Złoczyńca, którego niedługo zobaczymy w MCU, stanął do walki z Iron Fistem. Jego zwycięstwo w tym pojedynku było miażdżące.
W USA ukazał się pierwszy zeszyt nowej serii komiksowej
Iron Fist: Heart of the Dragon. Tytułowy bohater już na początku swojej następnej podróży musiał zmierzyć się z jednym z kolejnych złoczyńców MCU, Taskmasterem, którego zobaczymy w filmie
Czarna wdowa. Danny Rand z całą pewnością zapamięta to starcie: kolokwialnie rzecz ujmując, dostał w jego trakcie solidne bęcki.
W tym miejscu warto podkreślić, że Taskmaster nie posiada żadnych nadludzkich mocy. Dzięki swojej fotograficznej pamięci potrafi jednak w ekspresowym tempie przetwarzać i kopiować styl walki przeciwnika. To właśnie ta umiejętność pozwala mu brać się za łby z mistrzami pojedynków jeden na jeden z Kapitanem Ameryką na czele.

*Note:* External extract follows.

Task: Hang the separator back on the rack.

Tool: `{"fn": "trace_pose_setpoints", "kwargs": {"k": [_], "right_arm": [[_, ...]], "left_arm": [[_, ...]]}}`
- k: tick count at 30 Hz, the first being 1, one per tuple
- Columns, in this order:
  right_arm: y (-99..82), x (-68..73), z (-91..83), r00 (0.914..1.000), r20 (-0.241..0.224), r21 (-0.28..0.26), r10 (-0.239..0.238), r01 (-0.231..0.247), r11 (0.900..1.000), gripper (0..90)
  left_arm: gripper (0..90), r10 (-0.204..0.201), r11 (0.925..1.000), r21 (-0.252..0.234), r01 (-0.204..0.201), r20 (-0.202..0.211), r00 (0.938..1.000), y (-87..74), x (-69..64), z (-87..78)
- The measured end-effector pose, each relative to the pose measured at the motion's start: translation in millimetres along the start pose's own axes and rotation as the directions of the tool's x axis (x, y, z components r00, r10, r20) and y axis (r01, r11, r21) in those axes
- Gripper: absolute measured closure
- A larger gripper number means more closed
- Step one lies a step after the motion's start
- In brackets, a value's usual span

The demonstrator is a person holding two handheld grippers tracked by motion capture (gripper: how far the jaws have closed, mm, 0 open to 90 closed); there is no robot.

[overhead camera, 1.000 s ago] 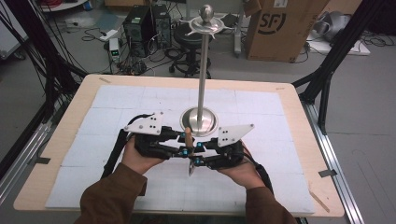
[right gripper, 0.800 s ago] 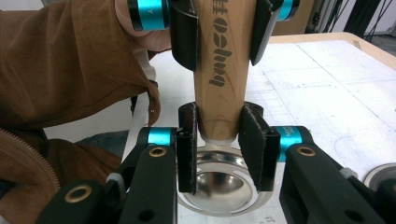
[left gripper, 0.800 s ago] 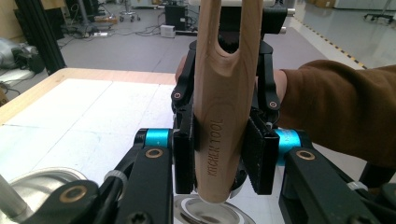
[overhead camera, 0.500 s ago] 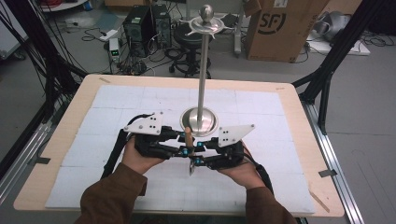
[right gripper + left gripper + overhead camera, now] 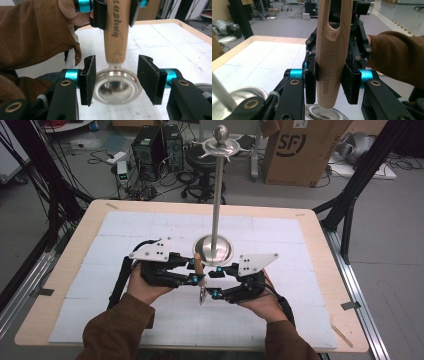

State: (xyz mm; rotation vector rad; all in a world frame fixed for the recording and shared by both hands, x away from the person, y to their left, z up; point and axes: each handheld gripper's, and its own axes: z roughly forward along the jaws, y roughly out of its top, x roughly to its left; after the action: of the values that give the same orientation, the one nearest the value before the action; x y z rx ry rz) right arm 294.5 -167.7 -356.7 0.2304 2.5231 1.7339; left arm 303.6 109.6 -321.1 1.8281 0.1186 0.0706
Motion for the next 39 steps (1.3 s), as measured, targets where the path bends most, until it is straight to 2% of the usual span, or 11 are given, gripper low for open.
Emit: {"fn": "trace_pose_setpoints", "kwargs": {"k": [8,16,22,27,36,39], "right_arm": [[0.3,-1.2,-12.1,0.9991,0.042,-0.001,-0.001,0.001,1.0000,42.9],[-4.3,-5.3,-17.1,0.9967,0.080,0.029,0.018,-0.020,0.9994,39.3],[-7.2,-6.9,-23.8,0.9932,0.114,0.053,0.024,-0.030,0.9981,37.3],[-9.7,-7.6,-29.1,0.9905,0.135,0.082,0.028,-0.039,0.9959,33.0],[-18.5,-10.6,-40.7,0.9846,0.161,0.085,0.069,-0.084,0.9929,28.5],[-20.7,-12.1,-42.6,0.9816,0.173,0.085,0.081,-0.096,0.9917,27.2]], "left_arm": [[68.1,-0.020,0.9998,-0.002,0.020,-0.043,0.9989,1.5,8.0,-16.5],[68.1,-0.043,0.9991,-0.003,0.043,-0.094,0.9947,3.0,18.8,-38.7],[68.0,-0.053,0.9986,0.004,0.054,-0.123,0.9910,1.2,21.4,-53.9],[68.0,-0.059,0.9982,0.006,0.060,-0.137,0.9888,-0.1,23.9,-60.7],[68.0,-0.082,0.9966,0.000,0.083,-0.169,0.9823,0.0,33.4,-72.2],[68.0,-0.078,0.9967,0.007,0.081,-0.175,0.9815,2.7,36.0,-73.1]]}}
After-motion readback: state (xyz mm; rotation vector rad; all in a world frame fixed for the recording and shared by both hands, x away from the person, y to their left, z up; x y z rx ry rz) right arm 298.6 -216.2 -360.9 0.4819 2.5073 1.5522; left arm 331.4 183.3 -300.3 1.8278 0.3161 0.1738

W nowej opowieści K'un-Lun zostało zaatakowane przez tajemniczą, niezwykle niebezpieczną hordę nieumarłych. Nawet stojący na straży Cytadeli Starożytnych smok znalazł się w niebezpieczeństwie; Iron Fist postanowił w pierwszej kolejności chronić mistycznego stwora. Sęk w tym, że gdy do niego dotarł, było już za późno.

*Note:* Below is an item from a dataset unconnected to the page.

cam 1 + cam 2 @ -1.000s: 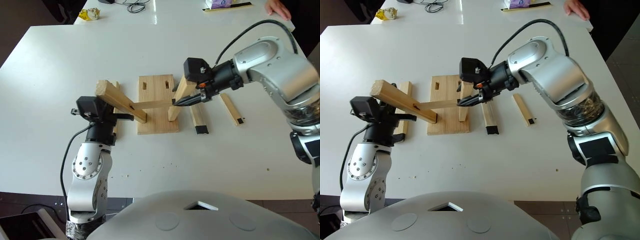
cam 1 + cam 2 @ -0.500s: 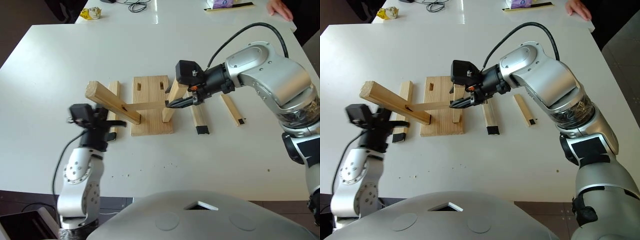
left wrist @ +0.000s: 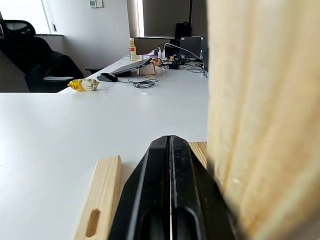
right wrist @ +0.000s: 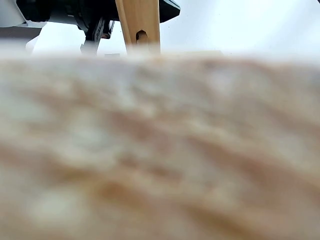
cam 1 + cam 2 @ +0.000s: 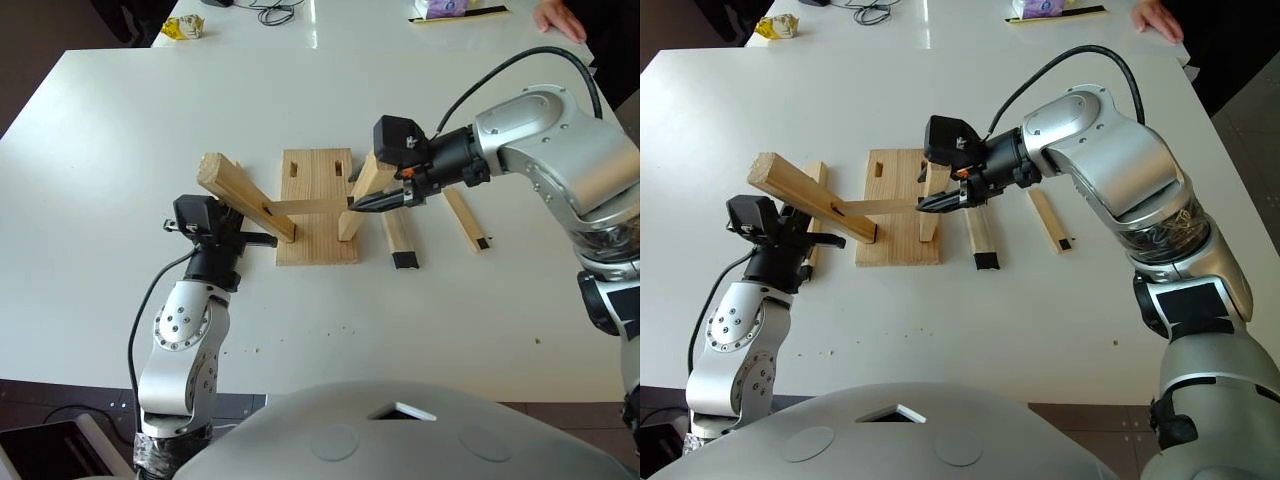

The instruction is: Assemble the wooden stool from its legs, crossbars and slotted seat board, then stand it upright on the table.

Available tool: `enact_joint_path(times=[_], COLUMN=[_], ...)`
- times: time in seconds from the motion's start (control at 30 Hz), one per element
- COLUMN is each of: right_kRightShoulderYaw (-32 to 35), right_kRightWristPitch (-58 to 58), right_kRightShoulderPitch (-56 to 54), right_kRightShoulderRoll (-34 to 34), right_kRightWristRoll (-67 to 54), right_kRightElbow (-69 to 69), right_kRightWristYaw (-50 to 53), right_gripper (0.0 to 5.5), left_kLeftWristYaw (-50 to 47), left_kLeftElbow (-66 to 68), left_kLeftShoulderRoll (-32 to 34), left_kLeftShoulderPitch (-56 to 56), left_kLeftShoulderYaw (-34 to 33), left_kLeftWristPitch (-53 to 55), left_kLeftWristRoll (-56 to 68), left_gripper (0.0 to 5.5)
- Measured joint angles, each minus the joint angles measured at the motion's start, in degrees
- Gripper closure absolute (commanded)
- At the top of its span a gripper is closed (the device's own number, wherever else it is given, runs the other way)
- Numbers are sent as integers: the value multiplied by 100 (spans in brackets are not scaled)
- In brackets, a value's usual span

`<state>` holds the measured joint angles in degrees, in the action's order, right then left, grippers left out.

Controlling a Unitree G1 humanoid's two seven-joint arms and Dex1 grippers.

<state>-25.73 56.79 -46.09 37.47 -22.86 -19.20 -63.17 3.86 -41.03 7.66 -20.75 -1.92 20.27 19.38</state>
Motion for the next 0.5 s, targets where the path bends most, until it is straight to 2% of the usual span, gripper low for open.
enact_joint_path(times=[0.03,0.2,0.37,0.5], right_kRightShoulderYaw=[50,554,859,1068], right_kRightWristPitch=[-20,-259,-188,206], right_kRightShoulderPitch=[57,663,908,1029], right_kRightShoulderRoll=[-41,-378,-650,-756], right_kRightWristRoll=[-1,-191,-247,-585], right_kRightElbow=[-21,18,-35,-274], right_kRightWristYaw=[24,418,977,1165], right_gripper=[312,242,165,163], left_kLeftWristYaw=[22,590,969,1369], left_kLeftElbow=[-1,-92,-81,-54], left_kLeftShoulderRoll=[-77,36,436,842], left_kLeftShoulderPitch=[-59,-429,-455,-443], left_kLeftShoulderYaw=[-90,-481,-833,-1420], left_kLeftWristPitch=[-35,-228,-216,-221], left_kLeftWristRoll=[270,1446,1870,2346], left_gripper=[550,550,481,440])
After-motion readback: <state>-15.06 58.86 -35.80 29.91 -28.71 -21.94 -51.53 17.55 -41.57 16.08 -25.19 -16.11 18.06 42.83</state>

Taskmaster nie tylko odnalazł smoka, ale zabił go na miejscu, wyrywając z jego cielska serce. Jak się później okazało, nieujawniony póki co mocodawca zlecił złoczyńcy zdobycie serc wszystkich smoków żyjących w Siedmiu Stolicach Nieba. Na tym jednak nie koniec: przykładając narząd potwora do własnej klatki piersiowej, Taskmaster stanął oko w oko z Iron Fistem.

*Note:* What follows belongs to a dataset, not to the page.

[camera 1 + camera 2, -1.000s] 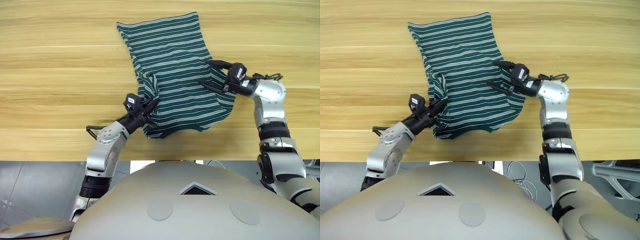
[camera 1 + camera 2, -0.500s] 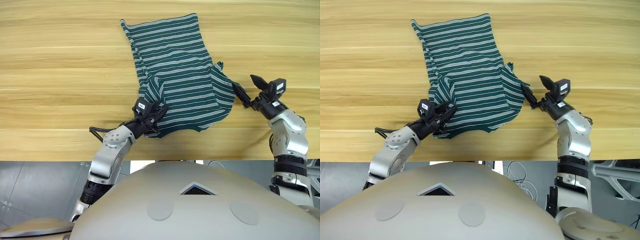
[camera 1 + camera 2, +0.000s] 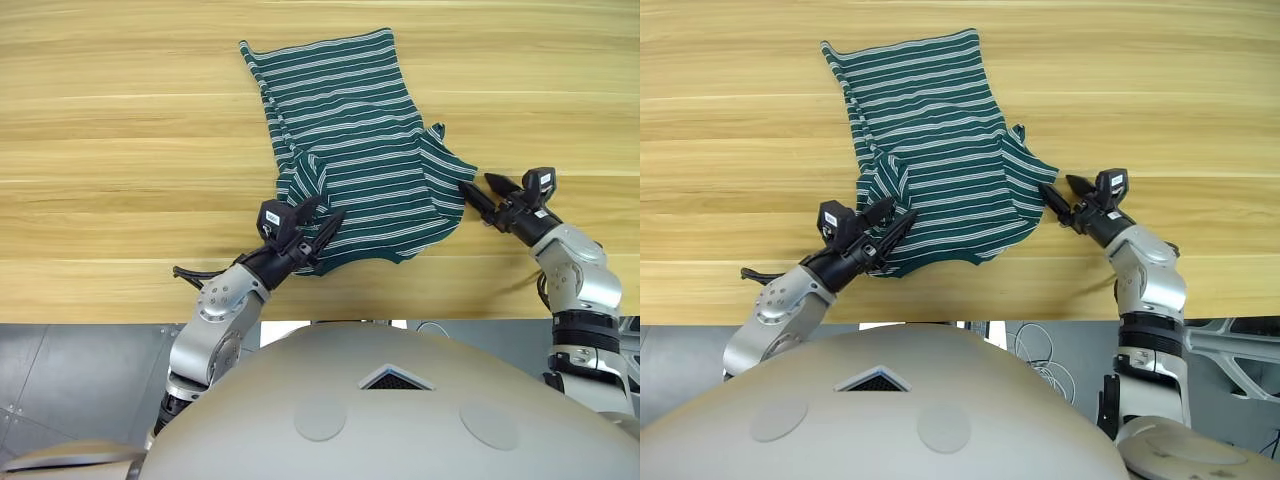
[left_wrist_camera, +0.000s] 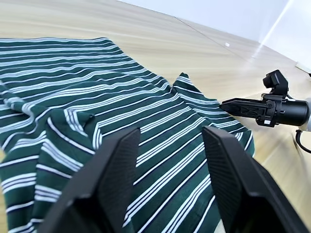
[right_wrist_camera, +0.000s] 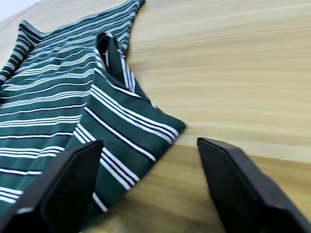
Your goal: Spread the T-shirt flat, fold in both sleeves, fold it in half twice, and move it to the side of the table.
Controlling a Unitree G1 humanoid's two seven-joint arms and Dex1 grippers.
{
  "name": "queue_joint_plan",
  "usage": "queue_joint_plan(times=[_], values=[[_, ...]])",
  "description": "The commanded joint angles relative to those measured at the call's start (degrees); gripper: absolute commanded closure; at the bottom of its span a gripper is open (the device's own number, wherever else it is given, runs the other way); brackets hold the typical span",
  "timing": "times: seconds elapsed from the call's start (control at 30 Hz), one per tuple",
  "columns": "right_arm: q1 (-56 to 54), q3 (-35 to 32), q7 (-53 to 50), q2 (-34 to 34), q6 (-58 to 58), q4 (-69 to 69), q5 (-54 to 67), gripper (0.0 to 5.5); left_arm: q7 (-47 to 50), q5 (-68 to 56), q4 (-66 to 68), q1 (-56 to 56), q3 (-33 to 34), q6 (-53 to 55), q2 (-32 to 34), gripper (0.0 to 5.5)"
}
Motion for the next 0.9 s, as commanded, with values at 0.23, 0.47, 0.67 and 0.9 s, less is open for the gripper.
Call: queue_joint_plan(times=[0.23, 0.47, 0.67, 0.9], values=[[-3.07, 3.52, -1.72, 1.92, 1.16, 2.38, -3.03, 3.68, 0.28, 6.27, 16.55, -1.71, 0.95, -8.64, 1.7, 3.24], [-3.54, 2.95, -3.5, 2.17, -3.18, 1.89, -4.39, 4.92, -1.67, 6.63, 29.49, -1.53, 1.25, -14.04, 0.71, 3.24], [-0.43, 4.44, -0.16, 2.18, -3.26, -8.19, -2.22, 5.47, -2.26, 6.89, 29.99, -1.39, 0.72, -15.09, 0.61, 3.24], [1.21, 8.54, 1.69, 2.51, -2.44, -19.09, -1.71, 5.47, -2.25, 7.28, 28.67, -1.11, -0.17, -15.16, 0.58, 3.24]])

Walka trwała ledwie chwilę; antagonista pokonał Randa i to w dodatku używając tylko jednej ręki. Nie chciał go ostatecznie zabić; wszystko wskazuje na to, że w chwili obecnej dąży jedynie do realizacji zadania. Nie jest jasne, kto je zlecił, ani w jaki sposób uśmiercenie smoka wpłynie na balans sił w Siedmiu Stolicach Nieba.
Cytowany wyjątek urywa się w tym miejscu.